経済学部では経済学としての所要単位の修得によって経済学士の学位が与えられ、その上で社会科の教員免許状に必要な科目を履修・修得する。経済学としての素養は、社会科の公民領域の一部に役立つが、その他の政治学習や地理、歴史などについての内容的知識や指導法については、教員に採用された後に学習していくことになる。

教科の専門性と教育的専門性

中・高校では、小学校と異なり各教科ごとに免許状が付与され、前述のような形で教員養成が行われるため、教科の専門性の意識が強い。校内で授業研究を進める場合、ともすればこの教科専門の意識が“壁”として意識される場合がある。お互いに他教科の授業等について踏み込んだ指摘や意見を付けにくいという意識である。確かに、国語教育には国語教育としての特色や伝統があり、他の教科の教員が踏み込んだ意見をするのははばかられる。校長や教頭が所属教員の授業を観察する場合も同様の課題がある。校長や教頭も管理職就任以前は各教科の教育に基盤を置いていたからである。

それでは、教科の“壁”を超えてより有意義な校内研修にするにはどのような工夫が考えられるであろうか。

専門性には、各教科の基盤に関わる内容的専門性と各教科の教育に関わる専門性がある。前者は、前述の例でいえば、経済学についての基礎的な素養に当たる。また、素養だけでなく、経済的な見方や考え方を一定程度身に付けていることが想定される。

一方、教育的専門性とは、内容に関する専門性を基盤としながらも、当該教科の指導内容を扱う意味を生徒の視点から検討することが挙げられる。例えば、歴史を学習するのは、社会生活における教養として必要なのか、また、現代社会の課題解決に必要であるからか。そこには、目の前の生徒にとって内容の教育的意味や意義を吟味するという専門性がある。また、生徒の実態や特性に応じて、内容の構成や展開を工夫するのも教育的専門性である。

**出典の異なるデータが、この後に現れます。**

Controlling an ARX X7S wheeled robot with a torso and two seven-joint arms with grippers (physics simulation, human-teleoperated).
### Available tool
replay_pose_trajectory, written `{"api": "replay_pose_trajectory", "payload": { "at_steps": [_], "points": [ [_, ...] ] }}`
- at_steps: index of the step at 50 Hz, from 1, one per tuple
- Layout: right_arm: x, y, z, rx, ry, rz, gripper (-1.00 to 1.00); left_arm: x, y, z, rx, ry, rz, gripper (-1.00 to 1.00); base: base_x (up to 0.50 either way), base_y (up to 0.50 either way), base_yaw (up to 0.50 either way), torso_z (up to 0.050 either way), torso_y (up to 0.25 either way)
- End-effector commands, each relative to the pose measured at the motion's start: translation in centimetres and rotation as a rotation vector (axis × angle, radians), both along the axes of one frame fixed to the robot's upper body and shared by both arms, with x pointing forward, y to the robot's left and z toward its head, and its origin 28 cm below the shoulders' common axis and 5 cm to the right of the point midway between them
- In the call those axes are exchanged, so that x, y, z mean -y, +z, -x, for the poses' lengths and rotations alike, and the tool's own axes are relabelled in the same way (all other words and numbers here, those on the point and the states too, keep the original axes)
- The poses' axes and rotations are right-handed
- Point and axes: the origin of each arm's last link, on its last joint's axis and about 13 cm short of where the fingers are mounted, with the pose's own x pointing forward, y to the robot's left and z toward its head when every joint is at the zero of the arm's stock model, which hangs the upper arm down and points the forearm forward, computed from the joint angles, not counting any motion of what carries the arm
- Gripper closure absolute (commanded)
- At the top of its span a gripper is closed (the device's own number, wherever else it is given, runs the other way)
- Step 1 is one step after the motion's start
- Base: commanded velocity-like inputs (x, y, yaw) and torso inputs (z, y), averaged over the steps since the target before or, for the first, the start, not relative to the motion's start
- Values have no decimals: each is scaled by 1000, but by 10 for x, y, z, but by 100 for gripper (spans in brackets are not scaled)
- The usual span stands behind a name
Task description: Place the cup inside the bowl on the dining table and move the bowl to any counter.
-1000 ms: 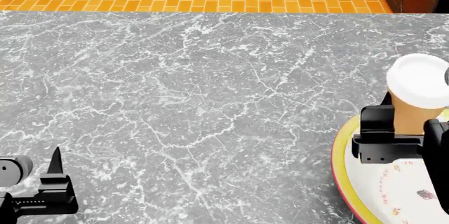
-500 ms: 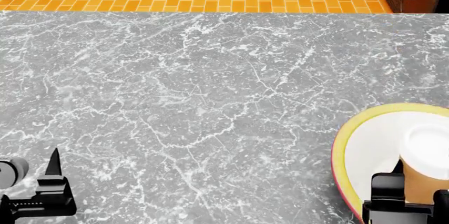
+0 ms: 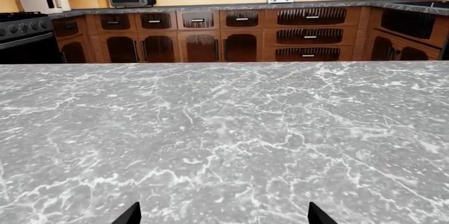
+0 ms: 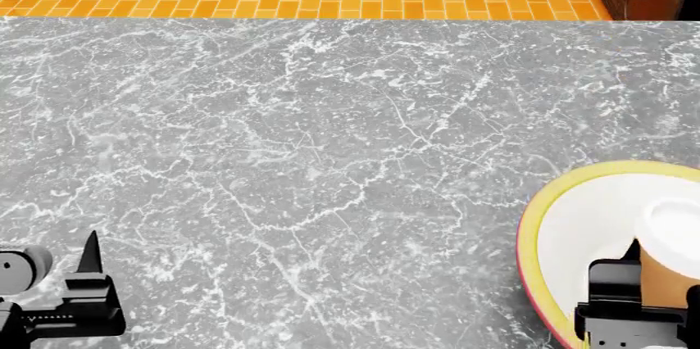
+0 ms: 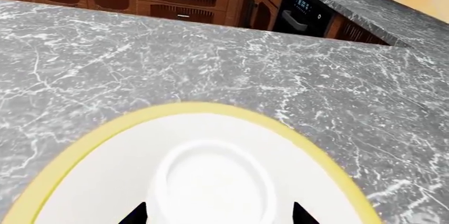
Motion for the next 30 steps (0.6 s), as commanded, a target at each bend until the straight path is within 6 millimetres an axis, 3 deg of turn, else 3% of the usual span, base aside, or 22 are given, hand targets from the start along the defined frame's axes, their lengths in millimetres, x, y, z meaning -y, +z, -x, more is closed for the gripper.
{"api": "replay_pose_trajectory", "payload": {
  "at_steps": [1, 21, 25, 29, 30],
  "points": [
    [1, 14, -1, 34, -11, 31, -100, -1, 1, 0, 10, 2, 12, -100, 0, 0, 0, 0, 0],
    [-6, 73, 7, 174, 22, 78, -100, -1, 2, 0, 12, 2, 14, -100, 0, 0, 0, 0, 0],
    [4, 87, 16, 208, -26, 88, -100, 0, 1, 0, 11, -1, 14, -100, 0, 0, 0, 0, 0],
    [16, 86, 26, 191, -85, 52, -100, -1, 1, 1, 9, 0, 16, -100, 0, 0, 0, 0, 0],
    [24, 88, 36, 203, -128, 2, -100, 0, -2, 0, 6, 2, 18, -100, 0, 0, 0, 0, 0]
  ]
}}
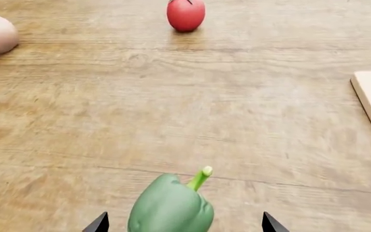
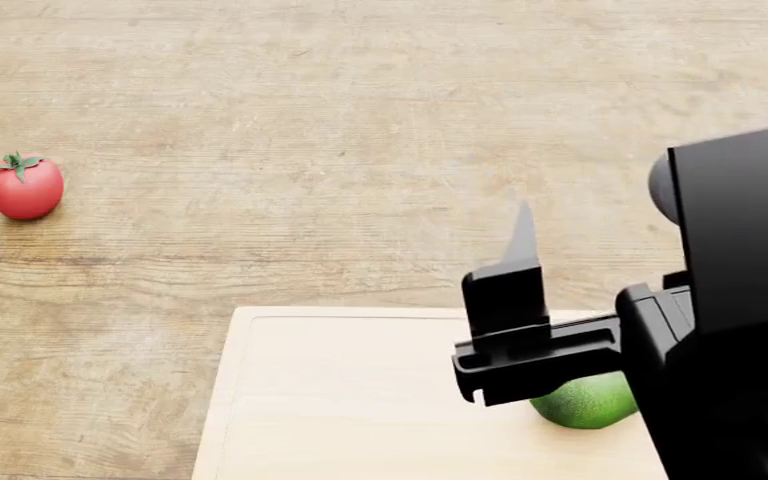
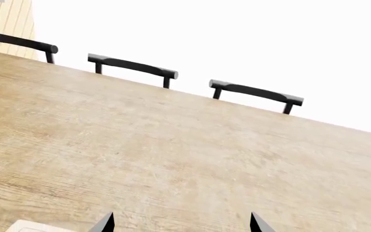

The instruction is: Place the avocado, onion, tomato and bell pepper on the cutting board.

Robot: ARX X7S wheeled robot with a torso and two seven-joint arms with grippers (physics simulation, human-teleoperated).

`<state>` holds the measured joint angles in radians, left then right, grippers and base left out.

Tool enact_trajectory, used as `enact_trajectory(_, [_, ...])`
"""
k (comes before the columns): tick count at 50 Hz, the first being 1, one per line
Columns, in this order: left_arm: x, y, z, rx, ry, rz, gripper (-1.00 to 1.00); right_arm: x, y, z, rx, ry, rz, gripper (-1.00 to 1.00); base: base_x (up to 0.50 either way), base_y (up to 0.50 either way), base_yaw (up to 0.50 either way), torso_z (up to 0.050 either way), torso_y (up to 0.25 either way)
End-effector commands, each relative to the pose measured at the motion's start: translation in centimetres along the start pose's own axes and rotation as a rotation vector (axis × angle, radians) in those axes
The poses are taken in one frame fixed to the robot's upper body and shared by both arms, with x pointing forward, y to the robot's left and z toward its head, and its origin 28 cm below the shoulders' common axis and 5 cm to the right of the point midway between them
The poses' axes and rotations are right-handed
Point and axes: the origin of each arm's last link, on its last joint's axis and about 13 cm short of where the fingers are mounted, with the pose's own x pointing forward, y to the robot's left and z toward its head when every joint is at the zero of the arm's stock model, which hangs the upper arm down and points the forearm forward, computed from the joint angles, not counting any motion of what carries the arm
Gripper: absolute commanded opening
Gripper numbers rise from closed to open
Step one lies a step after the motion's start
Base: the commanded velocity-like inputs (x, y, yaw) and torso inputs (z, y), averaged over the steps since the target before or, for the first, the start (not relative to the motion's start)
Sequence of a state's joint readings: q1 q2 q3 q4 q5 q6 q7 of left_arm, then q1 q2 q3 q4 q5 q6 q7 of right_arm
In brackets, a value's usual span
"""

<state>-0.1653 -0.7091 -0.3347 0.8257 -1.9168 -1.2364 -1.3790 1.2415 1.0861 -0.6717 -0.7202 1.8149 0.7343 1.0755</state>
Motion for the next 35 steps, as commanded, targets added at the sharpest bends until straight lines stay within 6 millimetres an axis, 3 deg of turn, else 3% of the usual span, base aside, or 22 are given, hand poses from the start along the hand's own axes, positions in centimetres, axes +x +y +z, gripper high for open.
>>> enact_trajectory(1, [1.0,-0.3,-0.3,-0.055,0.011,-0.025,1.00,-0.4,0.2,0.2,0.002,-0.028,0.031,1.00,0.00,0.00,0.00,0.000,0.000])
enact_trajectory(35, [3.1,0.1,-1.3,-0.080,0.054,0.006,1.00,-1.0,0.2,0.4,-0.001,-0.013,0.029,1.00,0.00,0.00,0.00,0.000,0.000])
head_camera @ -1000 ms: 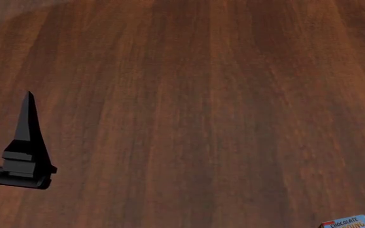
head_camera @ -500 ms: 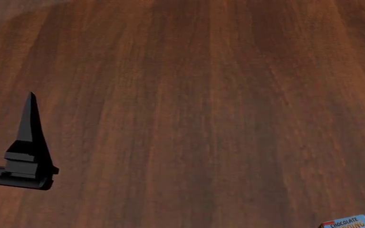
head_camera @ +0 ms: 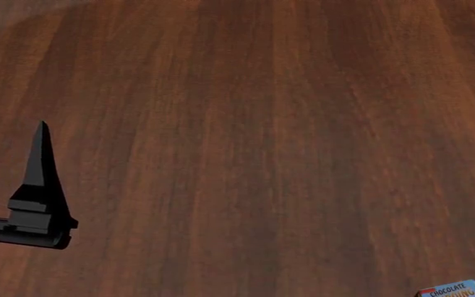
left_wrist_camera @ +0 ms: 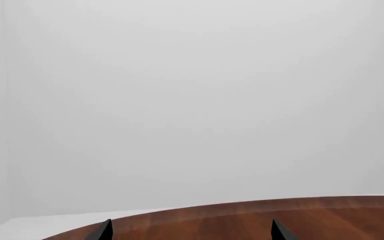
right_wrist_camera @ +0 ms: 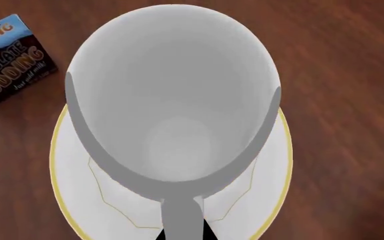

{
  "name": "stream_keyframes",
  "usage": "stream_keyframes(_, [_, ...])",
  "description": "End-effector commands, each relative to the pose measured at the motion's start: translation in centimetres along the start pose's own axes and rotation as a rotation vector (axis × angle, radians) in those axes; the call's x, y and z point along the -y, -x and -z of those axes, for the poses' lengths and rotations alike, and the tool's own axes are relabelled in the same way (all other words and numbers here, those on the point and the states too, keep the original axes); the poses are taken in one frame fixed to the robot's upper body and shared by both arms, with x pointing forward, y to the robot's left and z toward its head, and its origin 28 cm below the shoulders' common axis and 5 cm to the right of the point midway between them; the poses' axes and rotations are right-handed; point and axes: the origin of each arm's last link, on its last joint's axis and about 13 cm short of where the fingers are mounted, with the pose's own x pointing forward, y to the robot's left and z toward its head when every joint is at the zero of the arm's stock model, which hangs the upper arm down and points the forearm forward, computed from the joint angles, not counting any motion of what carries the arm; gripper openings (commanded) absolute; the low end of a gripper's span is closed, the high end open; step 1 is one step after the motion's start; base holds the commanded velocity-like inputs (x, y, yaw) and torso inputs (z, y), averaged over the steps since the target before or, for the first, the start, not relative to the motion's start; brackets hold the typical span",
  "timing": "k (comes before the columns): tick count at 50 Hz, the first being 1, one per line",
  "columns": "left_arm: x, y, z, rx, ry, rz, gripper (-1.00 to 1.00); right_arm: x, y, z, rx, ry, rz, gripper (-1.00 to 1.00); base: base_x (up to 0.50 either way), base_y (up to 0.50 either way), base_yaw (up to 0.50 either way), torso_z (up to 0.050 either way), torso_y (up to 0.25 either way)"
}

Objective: Put the white mug on the plate.

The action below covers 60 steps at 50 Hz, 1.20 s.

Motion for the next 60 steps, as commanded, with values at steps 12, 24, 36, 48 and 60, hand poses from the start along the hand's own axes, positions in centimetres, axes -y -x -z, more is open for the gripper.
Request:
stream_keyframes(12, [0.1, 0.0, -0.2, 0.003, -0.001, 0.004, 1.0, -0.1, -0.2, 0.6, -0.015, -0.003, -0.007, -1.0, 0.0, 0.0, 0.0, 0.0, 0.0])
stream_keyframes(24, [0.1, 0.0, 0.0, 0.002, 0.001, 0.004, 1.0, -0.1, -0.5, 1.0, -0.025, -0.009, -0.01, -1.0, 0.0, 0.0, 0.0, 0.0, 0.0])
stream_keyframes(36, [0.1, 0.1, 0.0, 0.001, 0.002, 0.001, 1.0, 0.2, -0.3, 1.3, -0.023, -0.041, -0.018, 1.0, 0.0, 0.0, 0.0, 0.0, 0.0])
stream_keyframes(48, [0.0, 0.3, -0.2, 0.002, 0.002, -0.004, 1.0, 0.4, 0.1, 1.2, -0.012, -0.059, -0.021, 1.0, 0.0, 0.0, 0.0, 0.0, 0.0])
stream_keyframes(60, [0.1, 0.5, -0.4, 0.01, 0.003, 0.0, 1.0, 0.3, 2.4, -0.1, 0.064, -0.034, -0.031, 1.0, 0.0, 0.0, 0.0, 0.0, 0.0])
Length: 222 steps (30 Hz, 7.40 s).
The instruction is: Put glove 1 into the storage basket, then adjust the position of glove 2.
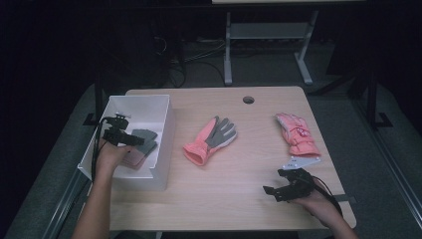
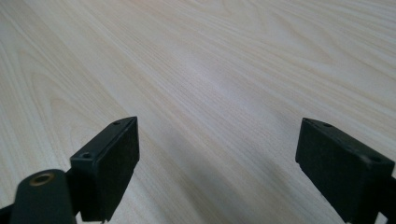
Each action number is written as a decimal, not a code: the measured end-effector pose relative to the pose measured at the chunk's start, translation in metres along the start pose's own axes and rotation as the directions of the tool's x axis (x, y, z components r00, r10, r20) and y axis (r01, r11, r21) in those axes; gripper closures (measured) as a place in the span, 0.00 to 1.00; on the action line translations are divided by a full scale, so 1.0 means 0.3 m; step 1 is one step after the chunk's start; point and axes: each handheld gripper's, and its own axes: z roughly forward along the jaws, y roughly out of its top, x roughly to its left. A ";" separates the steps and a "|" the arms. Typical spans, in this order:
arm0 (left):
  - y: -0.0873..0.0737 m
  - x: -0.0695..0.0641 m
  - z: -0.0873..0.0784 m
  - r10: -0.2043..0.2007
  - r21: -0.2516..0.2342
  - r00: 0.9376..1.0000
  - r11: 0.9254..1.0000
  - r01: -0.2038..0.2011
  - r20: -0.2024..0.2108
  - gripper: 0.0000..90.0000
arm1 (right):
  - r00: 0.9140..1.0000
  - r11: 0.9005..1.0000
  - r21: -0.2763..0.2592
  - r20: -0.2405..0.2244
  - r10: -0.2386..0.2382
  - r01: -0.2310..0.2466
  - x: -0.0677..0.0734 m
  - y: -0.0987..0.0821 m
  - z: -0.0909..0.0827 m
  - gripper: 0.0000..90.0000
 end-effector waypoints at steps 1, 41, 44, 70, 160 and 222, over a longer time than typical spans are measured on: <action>0.009 0.000 -0.024 0.001 -0.016 1.000 1.000 0.000 0.020 0.22 | 1.000 1.000 0.001 0.000 0.002 -0.002 0.001 0.000 0.001 0.15; 0.170 -0.406 -0.213 0.250 -0.234 0.913 0.956 -0.179 0.323 0.49 | 1.000 1.000 0.006 -0.004 -0.005 0.005 0.003 0.002 0.004 0.15; 0.178 -0.435 -0.212 0.263 -0.239 0.906 0.952 -0.188 0.333 0.61 | 1.000 1.000 0.007 -0.006 -0.006 0.006 0.004 0.002 0.004 0.15; 0.235 -0.698 0.115 0.311 -0.174 0.906 0.947 -0.269 0.288 1.00 | 1.000 1.000 0.002 -0.021 -0.012 0.012 0.008 0.003 0.001 0.15; -0.160 -0.953 0.043 0.503 -0.178 0.650 0.848 -0.499 0.570 1.00 | 1.000 1.000 0.013 0.004 -0.008 0.008 -0.019 -0.012 -0.022 0.15; -0.250 -0.778 0.044 0.503 -0.188 0.729 0.860 -0.475 0.464 0.41 | 0.916 0.983 -0.104 0.360 0.180 -0.152 -0.399 0.201 -0.020 0.60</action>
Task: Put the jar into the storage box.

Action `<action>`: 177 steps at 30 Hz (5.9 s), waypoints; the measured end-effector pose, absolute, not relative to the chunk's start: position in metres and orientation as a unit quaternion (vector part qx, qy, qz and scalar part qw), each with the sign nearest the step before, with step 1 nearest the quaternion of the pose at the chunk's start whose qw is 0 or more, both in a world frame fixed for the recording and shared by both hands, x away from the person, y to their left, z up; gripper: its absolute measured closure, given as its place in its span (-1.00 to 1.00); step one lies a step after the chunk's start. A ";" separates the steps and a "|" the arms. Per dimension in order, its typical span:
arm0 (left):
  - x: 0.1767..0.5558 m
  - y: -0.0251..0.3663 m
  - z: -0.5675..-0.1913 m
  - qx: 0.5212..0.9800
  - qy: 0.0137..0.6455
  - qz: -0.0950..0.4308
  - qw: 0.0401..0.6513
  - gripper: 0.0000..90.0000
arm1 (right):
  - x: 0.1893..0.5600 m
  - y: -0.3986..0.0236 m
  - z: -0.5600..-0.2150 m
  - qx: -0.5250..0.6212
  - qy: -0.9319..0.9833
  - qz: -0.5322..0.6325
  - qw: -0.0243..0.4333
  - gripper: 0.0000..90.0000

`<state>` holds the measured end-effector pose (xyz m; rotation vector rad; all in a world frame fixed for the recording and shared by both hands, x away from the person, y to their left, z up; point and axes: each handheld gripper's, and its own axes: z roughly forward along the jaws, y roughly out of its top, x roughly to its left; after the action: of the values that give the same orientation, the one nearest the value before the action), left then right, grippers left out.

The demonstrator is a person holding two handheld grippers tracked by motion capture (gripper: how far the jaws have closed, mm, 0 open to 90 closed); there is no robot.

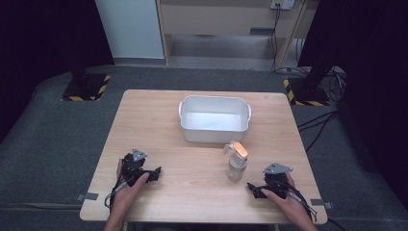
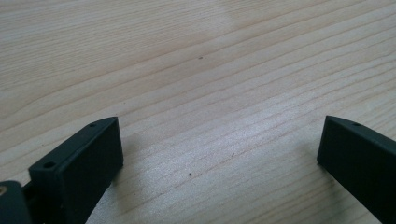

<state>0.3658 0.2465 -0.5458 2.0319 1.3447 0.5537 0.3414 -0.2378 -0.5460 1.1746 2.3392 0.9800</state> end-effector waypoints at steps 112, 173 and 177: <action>0.366 0.246 -0.546 0.772 0.511 0.210 0.316 -1.00 | 0.348 -0.172 -0.445 0.376 0.790 0.443 0.195 0.09; 0.366 0.246 -0.546 0.772 0.511 0.210 0.316 -1.00 | 0.429 -0.173 -0.326 0.356 0.758 0.499 0.225 0.28; 0.366 0.246 -0.546 0.772 0.511 0.210 0.316 -1.00 | 0.443 -0.167 -0.320 0.358 0.755 0.499 0.231 0.28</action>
<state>0.3659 0.2465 -0.5458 2.0321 1.3447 0.5537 0.4431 -0.1673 -0.3201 0.9847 2.0748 1.3723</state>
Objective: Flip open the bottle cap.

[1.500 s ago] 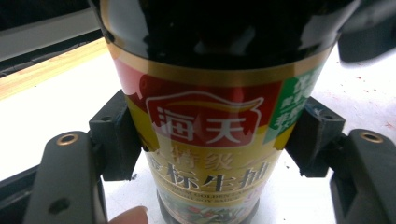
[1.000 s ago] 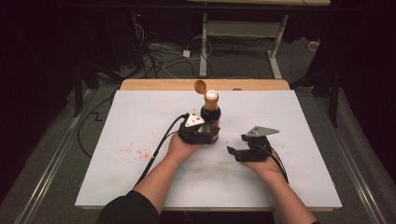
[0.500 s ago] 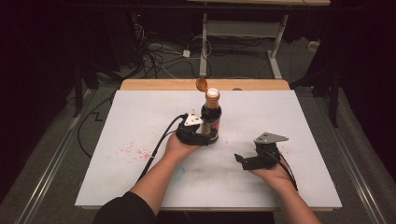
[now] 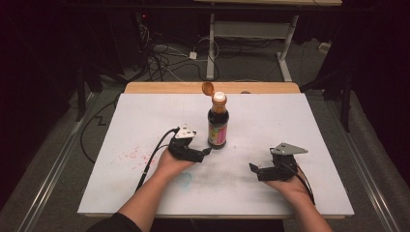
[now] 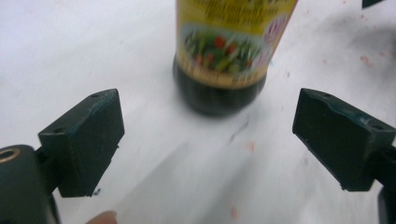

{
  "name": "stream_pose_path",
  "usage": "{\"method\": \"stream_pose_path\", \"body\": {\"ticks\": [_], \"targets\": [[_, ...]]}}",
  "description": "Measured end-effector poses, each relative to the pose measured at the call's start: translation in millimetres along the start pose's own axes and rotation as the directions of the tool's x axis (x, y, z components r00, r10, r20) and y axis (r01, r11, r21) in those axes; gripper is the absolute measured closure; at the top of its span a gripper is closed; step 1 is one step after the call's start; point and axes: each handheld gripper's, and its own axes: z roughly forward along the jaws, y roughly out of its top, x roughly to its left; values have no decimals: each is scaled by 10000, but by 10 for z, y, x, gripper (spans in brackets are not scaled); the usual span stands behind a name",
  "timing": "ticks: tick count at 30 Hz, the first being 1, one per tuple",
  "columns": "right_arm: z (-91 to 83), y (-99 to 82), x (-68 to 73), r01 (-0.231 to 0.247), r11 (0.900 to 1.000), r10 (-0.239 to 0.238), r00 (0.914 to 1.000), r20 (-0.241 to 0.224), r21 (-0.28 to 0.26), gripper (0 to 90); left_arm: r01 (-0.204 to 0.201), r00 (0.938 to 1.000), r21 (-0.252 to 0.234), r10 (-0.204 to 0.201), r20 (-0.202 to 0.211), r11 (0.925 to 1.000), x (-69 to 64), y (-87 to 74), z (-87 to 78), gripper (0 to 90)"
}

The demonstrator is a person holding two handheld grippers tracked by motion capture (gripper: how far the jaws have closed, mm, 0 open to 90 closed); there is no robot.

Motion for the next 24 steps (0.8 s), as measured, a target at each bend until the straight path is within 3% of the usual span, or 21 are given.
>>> {"method": "stream_pose_path", "body": {"ticks": [2, 8, 19, 24], "targets": [[-26, -26, -18, -97, 9999, 97, 9999, 49, -61, 5, 110, 9999, 133, -109, -53, 9999, 8, -71, -70, 64], [-81, -89, -33, -227, 9996, 229, 9997, 124, -162, 5, -64, 9984, 472, 90, -551, 9989, -20, -244, -313, 0], [-135, -156, 8, -225, 9985, 228, 9997, 64, -508, 5, 384, 9910, 348, -336, -1297, 9987, 8, -647, -893, 0], [-156, -168, 31, -201, 9970, 206, 9998, 68, -743, 5, 423, 9866, 3, -417, -1579, 9991, -7, -813, -1150, 0]]}}
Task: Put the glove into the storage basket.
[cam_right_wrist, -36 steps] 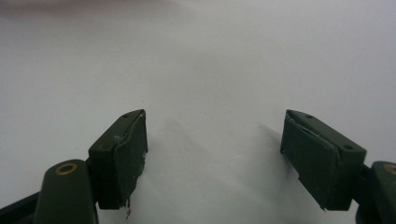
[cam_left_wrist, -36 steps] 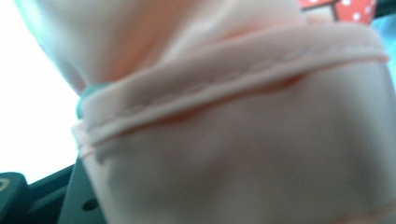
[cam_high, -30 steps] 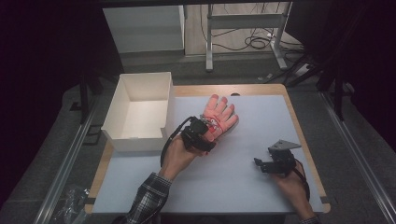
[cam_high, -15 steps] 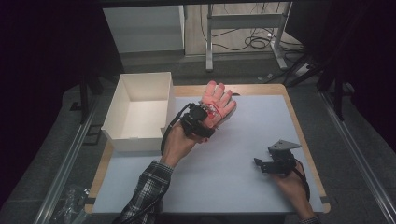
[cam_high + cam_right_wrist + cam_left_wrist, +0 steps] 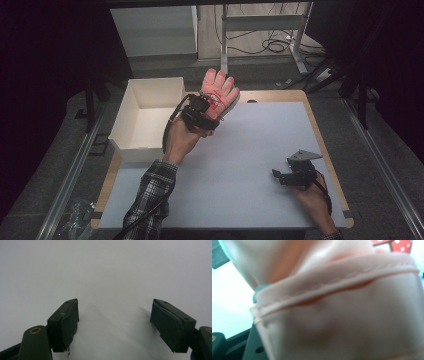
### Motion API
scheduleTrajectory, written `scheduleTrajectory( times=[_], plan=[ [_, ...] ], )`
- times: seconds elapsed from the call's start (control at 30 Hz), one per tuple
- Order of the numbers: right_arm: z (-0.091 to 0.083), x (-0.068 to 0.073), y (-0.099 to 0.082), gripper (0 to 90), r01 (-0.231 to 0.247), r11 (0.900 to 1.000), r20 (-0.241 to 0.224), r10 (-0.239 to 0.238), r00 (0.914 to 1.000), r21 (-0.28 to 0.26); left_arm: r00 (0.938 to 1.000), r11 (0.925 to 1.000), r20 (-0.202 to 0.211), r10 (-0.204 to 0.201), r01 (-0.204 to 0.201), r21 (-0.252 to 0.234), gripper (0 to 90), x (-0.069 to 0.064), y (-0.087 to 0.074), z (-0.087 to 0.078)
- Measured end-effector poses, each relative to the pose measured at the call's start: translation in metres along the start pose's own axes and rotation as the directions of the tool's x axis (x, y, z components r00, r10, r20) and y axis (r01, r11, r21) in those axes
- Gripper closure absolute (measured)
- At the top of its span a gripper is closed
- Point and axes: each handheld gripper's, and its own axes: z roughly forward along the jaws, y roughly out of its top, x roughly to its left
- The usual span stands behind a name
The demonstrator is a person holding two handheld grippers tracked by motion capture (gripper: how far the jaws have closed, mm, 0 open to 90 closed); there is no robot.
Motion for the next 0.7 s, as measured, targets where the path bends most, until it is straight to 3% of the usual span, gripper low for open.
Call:
scheduleTrajectory(
  times=[0.37,0.53,0.7],
  plan=[
    [0.000,0.000,0.000,23.1,0.000,1.0000,0.000,0.000,1.0000,0.000,0.9947,0.9964,-0.064,-0.081,0.080,-0.028,39.4,0.033,-0.001,-0.025],
    [0.000,0.000,0.000,23.1,0.002,1.0000,0.001,-0.002,1.0000,-0.001,0.9867,0.9920,-0.105,-0.125,0.122,-0.034,39.2,0.051,-0.006,-0.035],
    [0.000,0.000,0.000,23.1,0.002,1.0000,0.001,-0.002,1.0000,-0.001,0.9741,0.9844,-0.143,-0.175,0.170,-0.046,38.9,0.071,-0.018,-0.043]
  ],
)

さらに、適切な教材を準備し、指導方法や学習活動を選択すること、目標の実現状況を評価することも教育的専門性の重要要素である。

校内研修の配慮点

校内研修で授業研究を行う場合には、前述のような教育的専門性を踏まえ、教科教育に共通の視点を用いて、授業を観察したり、協議したりすることに配慮したい。生徒の視点から、指導目標の意義をどう捉えたか、指導内容をどうとらえカリキュラムとして構成したか、当該教材を準備したねらいと効果、どうしてその指導方法や学習活動を適切と考えたのかなどの視点である。生徒の授業の受け止めや習得状況も必要な視点である。これらの視点は、教科教育に共通の視点であり、どの教科の授業においても行われている。日々の授業はともすれば経験に基づいており、授業者において常に意識されているわけではない。

校内の授業研究会では、前述のような視点に基づいて、授業者が自ら説明したり、相互に意見交換したりすることによって、授業に組み込まれた教育的仮説が明確になっていく。意図した仮説の妥当性についても検討されることになる。授業改善をより合理的なものにするためにも、教育的専門性を支える視点を明確にし、共有できるようにする必要があるのではないか。